Ohio State settles sexual abuse claims by hundreds of former student athletes
The Ohio State University on Wednesday agreed to pay out $100 million to former students who accused a campus doctor of sexually abusing them over 20 years ago. The settlement includes all but one ofโฆ
The Ohio State University on Wednesday agreed to pay out $100 million to former students who accused a campus doctor of sexually abusing them over 20
Read Full Story at The Hill โWhy This Matters
This landmark settlement underscores the enduring, systemic failures of institutional accountability when powerful entities prioritize reputation over justice. It forces higher education to confront how abuse scandalsโonce buried by institutional inertiaโnow carry financial and reputational costs that can dwarf the original harm. The case also signals to survivors that collective legal action can dismantle decades of institutional silence.
Background Context
For over two decades, Dr. Richard Strauss exploited his position as Ohio Stateโs team physician to prey on student athletes, a pattern enabled by a culture of athletic exceptionalism and complicity among university officials. The settlement arrives years after whistleblowers and investigative reports exposed the universityโs initial stonewalling, revealing how legal defenses often outlast the statute of limitations for survivors.

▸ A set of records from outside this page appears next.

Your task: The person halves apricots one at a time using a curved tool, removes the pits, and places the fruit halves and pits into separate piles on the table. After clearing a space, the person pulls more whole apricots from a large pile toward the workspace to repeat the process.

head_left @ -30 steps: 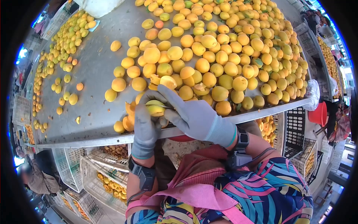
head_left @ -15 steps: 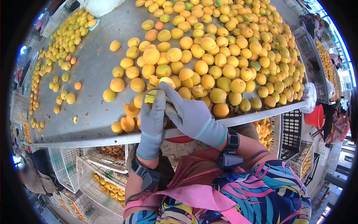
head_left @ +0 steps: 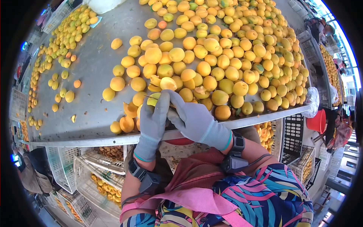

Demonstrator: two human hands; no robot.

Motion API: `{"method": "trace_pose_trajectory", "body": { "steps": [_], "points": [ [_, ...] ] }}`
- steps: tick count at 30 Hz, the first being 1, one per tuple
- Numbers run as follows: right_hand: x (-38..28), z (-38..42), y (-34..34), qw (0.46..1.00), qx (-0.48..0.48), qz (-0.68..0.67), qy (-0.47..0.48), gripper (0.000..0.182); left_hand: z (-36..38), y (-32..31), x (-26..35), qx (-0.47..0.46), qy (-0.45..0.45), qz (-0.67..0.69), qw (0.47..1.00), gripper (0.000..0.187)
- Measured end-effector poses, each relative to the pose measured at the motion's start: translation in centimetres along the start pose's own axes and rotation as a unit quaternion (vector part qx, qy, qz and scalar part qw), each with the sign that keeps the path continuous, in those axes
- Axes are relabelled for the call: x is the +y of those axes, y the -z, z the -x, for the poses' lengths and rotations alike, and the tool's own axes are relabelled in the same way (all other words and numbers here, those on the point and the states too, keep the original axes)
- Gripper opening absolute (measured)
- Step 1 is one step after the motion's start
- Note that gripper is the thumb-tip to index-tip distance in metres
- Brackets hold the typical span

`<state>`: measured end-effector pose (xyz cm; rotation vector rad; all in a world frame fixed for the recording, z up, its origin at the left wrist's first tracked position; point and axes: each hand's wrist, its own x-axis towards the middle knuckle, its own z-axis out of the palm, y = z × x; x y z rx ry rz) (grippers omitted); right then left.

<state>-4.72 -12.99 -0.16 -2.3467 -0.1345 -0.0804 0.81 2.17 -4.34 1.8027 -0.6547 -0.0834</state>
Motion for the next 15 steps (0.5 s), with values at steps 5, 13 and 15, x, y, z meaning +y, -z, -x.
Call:
{"method": "trace_pose_trajectory", "body": {
  "steps": [5,13,15],
  "points": [
    [-0.1,-0.4,1.1,0.999,-0.037,-0.025,-0.014,0.056,-0.7,-0.8,1.5,0.058,0.08,0.077,0.992,0.036],
    [0.4,-0.6,1.6,0.994,-0.072,-0.083,-0.026,0.054,0.1,-0.1,-0.1,0.019,-0.059,-0.085,0.994,0.03],
    [1.0,-0.8,1.1,0.992,-0.045,-0.119,0.01,0.053,0.2,0.3,-0.5,0.013,-0.204,-0.292,0.934,0.029]
  ]
}}
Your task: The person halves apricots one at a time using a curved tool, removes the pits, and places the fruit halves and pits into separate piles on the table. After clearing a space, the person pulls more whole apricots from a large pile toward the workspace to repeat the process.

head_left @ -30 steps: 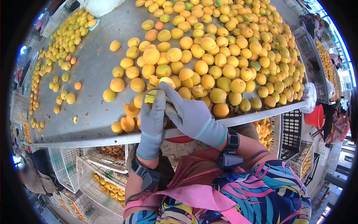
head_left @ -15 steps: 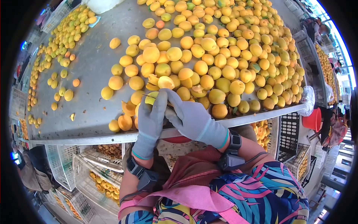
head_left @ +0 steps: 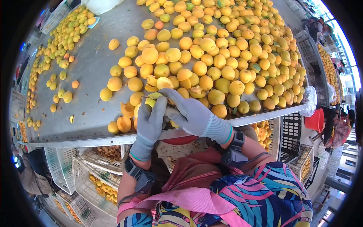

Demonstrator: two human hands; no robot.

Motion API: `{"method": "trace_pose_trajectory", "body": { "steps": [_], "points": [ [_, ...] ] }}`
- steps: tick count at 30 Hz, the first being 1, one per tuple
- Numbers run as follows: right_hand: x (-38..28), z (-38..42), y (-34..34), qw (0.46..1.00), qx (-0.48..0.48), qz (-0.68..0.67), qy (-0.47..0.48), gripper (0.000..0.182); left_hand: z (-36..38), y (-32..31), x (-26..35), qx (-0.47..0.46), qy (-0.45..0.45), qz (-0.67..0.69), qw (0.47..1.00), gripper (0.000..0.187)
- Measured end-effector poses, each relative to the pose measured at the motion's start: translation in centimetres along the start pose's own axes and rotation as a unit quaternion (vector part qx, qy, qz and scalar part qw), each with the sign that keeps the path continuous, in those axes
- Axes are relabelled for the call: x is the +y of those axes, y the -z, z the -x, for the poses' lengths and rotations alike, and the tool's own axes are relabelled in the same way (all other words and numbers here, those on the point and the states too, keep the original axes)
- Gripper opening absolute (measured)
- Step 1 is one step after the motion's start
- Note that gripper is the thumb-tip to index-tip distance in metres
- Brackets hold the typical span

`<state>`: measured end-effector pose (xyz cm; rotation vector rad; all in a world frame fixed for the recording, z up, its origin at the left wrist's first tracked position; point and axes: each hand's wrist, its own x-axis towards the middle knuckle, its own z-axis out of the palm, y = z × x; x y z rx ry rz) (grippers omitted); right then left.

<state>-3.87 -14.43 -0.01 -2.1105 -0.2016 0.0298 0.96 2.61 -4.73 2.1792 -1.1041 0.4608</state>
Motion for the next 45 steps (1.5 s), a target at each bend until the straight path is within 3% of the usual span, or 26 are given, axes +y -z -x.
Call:
{"method": "trace_pose_trajectory", "body": {
  "steps": [7,9,15,18,22,25,27,28,30,31,33,34,36,40,42,43,45],
  "points": [
    [0.4,-0.3,-0.1,0.999,0.033,-0.021,-0.001,0.05,-0.3,-0.1,0.2,0.026,-0.007,0.069,0.997,0.029],
    [0.2,-0.4,-0.1,0.999,0.044,-0.018,0.018,0.049,-0.5,-0.1,0.4,0.003,0.07,0.128,0.989,0.033],
    [-0.1,-0.4,-0.3,0.999,0.021,0.012,-0.031,0.047,-0.2,-1.0,-0.2,0.06,0.02,-0.027,0.998,0.056],
    [0.1,-0.3,-0.6,0.998,0.05,-0.026,-0.037,0.046,0.1,-1.2,-0.5,0.018,0.056,0.019,0.998,0.061],
    [0.4,-0.4,-1.2,0.996,0.053,-0.038,-0.054,0.046,0.0,-1.8,0.0,0.045,0.065,-0.003,0.997,0.06],
    [0.6,-0.4,-1.6,0.996,0.06,-0.034,-0.062,0.046,-0.3,-1.9,0.1,0.063,0.061,0.046,0.995,0.048],
    [0.6,-0.5,-1.8,0.995,0.083,-0.024,-0.048,0.046,0.1,-2.3,-0.2,-0.029,0.201,-0.02,0.979,0.06],
    [0.3,-0.4,-1.7,0.995,0.082,-0.024,-0.047,0.046,0.2,-2.5,-0.2,-0.028,0.201,-0.02,0.979,0.06],
    [-0.3,-0.2,-1.2,0.992,0.064,-0.056,-0.091,0.042,0.3,-3.0,-0.1,0.002,0.283,0.18,0.942,0.057],
    [-0.3,-0.2,-1.2,0.992,0.064,-0.057,-0.091,0.042,0.5,-3.0,-0.2,0.001,0.282,0.18,0.942,0.057],
    [0.0,-0.2,-1.4,0.992,0.08,-0.061,-0.082,0.041,0.5,-2.9,-0.3,0.009,0.124,-0.024,0.992,0.056],
    [0.1,-0.3,-1.5,0.991,0.081,-0.061,-0.083,0.041,0.3,-3.0,-0.1,0.008,0.123,-0.023,0.992,0.056],
    [0.4,-0.5,-1.6,0.989,0.12,-0.079,-0.037,0.039,-0.3,-3.1,0.6,0.067,0.153,0.104,0.98,0.032],
    [0.8,-0.6,-1.5,0.987,0.12,-0.109,-0.01,0.034,0.0,-2.8,0.6,0.013,0.157,0.076,0.985,0.044],
    [0.7,-0.7,-1.4,0.982,0.125,-0.125,-0.07,0.03,-0.3,-3.3,1.5,0.076,0.275,0.326,0.901,0.033],
    [0.2,-0.9,-0.8,0.982,0.126,-0.125,-0.071,0.03,-1.1,-2.7,2.3,0.075,0.275,0.327,0.901,0.033],
    [-0.9,-1.4,0.7,0.932,0.066,-0.31,-0.177,0.029,-2.3,-1.1,3.7,-0.004,0.419,0.388,0.821,0.037]
  ]
}}
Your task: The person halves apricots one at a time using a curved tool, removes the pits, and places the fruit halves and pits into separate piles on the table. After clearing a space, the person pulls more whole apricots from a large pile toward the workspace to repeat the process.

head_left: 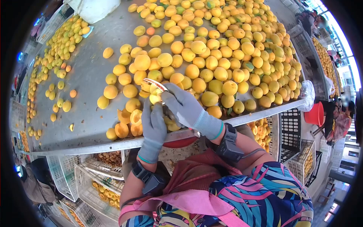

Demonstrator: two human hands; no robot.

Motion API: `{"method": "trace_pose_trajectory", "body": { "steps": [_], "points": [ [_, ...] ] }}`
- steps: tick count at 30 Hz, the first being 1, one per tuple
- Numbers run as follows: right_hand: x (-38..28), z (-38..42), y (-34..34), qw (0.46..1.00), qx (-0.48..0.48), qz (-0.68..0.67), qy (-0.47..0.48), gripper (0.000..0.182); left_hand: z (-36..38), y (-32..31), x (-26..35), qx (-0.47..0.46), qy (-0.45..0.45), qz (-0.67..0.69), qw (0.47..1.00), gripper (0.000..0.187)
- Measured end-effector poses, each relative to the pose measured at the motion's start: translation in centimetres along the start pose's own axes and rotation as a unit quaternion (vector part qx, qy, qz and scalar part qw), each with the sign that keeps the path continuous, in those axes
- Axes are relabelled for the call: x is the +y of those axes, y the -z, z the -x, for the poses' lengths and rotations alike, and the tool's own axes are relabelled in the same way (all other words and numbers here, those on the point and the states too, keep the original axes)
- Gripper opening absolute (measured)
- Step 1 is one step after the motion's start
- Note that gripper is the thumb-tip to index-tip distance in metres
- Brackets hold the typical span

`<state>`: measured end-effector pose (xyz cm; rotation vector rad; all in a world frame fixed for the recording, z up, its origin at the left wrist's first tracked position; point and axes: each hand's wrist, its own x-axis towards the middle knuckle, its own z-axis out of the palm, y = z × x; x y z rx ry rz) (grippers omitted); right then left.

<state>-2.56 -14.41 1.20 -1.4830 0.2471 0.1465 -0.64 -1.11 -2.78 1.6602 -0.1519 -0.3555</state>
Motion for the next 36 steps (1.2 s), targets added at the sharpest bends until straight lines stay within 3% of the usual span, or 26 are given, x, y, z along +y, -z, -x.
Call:
{"method": "trace_pose_trajectory", "body": {
  "steps": [1,2,4,5,6,7,10,14,16,18,20,22,24,28,32,36],
  "points": [
    [0.1,0.0,0.1,1.0,0.001,0.002,0.027,0.029,0.0,0.1,-1.2,0.039,-0.082,-0.037,0.995,0.035],
    [-0.2,0.0,0.2,1.0,0.002,0.001,0.028,0.029,-0.4,0.5,-2.2,0.038,-0.083,-0.038,0.995,0.035],
    [-1.2,0.2,0.5,0.992,-0.034,-0.111,-0.046,0.031,-1.3,1.1,-2.3,0.041,-0.324,-0.291,0.899,0.037],
    [-1.2,0.1,0.6,0.992,-0.032,-0.112,-0.045,0.031,-1.2,0.9,-2.3,0.039,-0.325,-0.291,0.899,0.037],
    [-1.1,0.0,0.7,0.992,-0.022,-0.116,-0.035,0.033,-0.9,0.2,0.0,0.017,-0.246,-0.135,0.96,0.038],
    [-1.0,-0.1,0.7,0.992,-0.012,-0.12,-0.024,0.034,-0.8,-0.2,1.3,-0.006,-0.157,0.026,0.987,0.039],
    [-0.8,-0.1,0.7,0.998,-0.005,-0.058,-0.021,0.034,-1.1,-0.2,1.6,-0.034,-0.107,0.085,0.99,0.043],
    [-2.3,0.5,1.0,0.994,-0.007,-0.093,-0.057,0.035,-2.0,0.4,0.2,-0.039,-0.107,0.087,0.99,0.046],
    [-2.5,-0.1,1.6,0.995,0.057,-0.078,-0.026,0.032,-1.6,0.2,1.9,-0.049,-0.01,0.198,0.979,0.046],
    [-3.1,-0.7,2.3,0.988,0.065,-0.139,-0.018,0.029,-1.3,0.2,2.2,-0.055,0.009,0.216,0.975,0.046],
    [-3.3,-1.0,2.2,0.948,0.151,-0.239,0.147,0.025,-0.9,0.1,2.1,-0.065,0.031,0.231,0.97,0.045],
    [-4.3,-0.7,1.7,0.931,0.196,-0.246,0.186,0.023,-0.7,0.1,1.9,-0.096,0.051,0.207,0.972,0.046],
    [-4.8,-0.6,1.3,0.882,0.226,-0.29,0.293,0.021,-0.6,0.2,1.4,-0.106,0.044,0.195,0.974,0.045],
    [-5.6,-0.4,0.2,0.858,0.277,-0.269,0.34,0.019,-0.5,-0.1,1.5,-0.111,0.019,0.148,0.983,0.042],
    [-5.3,-0.4,-1.0,0.858,0.265,-0.276,0.342,0.017,-0.1,-0.5,2.0,-0.104,0.037,0.145,0.983,0.038],
    [-4.6,-0.2,-1.8,0.87,0.262,-0.21,0.362,0.015,0.0,-0.6,1.0,-0.098,-0.005,0.182,0.978,0.036]
  ]
}}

The case also reflects a broader pattern in collegiate medicine, where physicians with institutional protection operated with impunity.
What Happens Next
The remaining unresolved claimant may trigger further legal scrutiny, while the settlementโs structure could pressure Ohio State to overhaul its abuse reporting mechanisms. Watch for whether the universityโs public statements shift from contrition to defensive financial framing, a common pivot in high-stakes settlements. The case may also embolden other survivors of institutional abuse to pursue litigation, knowing campuses now face existential risk from such payouts.
Bigger Picture
This resolution aligns with a national reckoning where institutionsโfrom churches to corporationsโare forced to monetize their past wrongs rather than confront them. It highlights how survivorsโ delayed justice movements are reshaping legal timelines and corporate risk assessments. The trend also exposes a paradox: as settlements grow larger, they may inadvertently incentivize universities to fight harder in court to avoid setting precedents that could bankrupt them.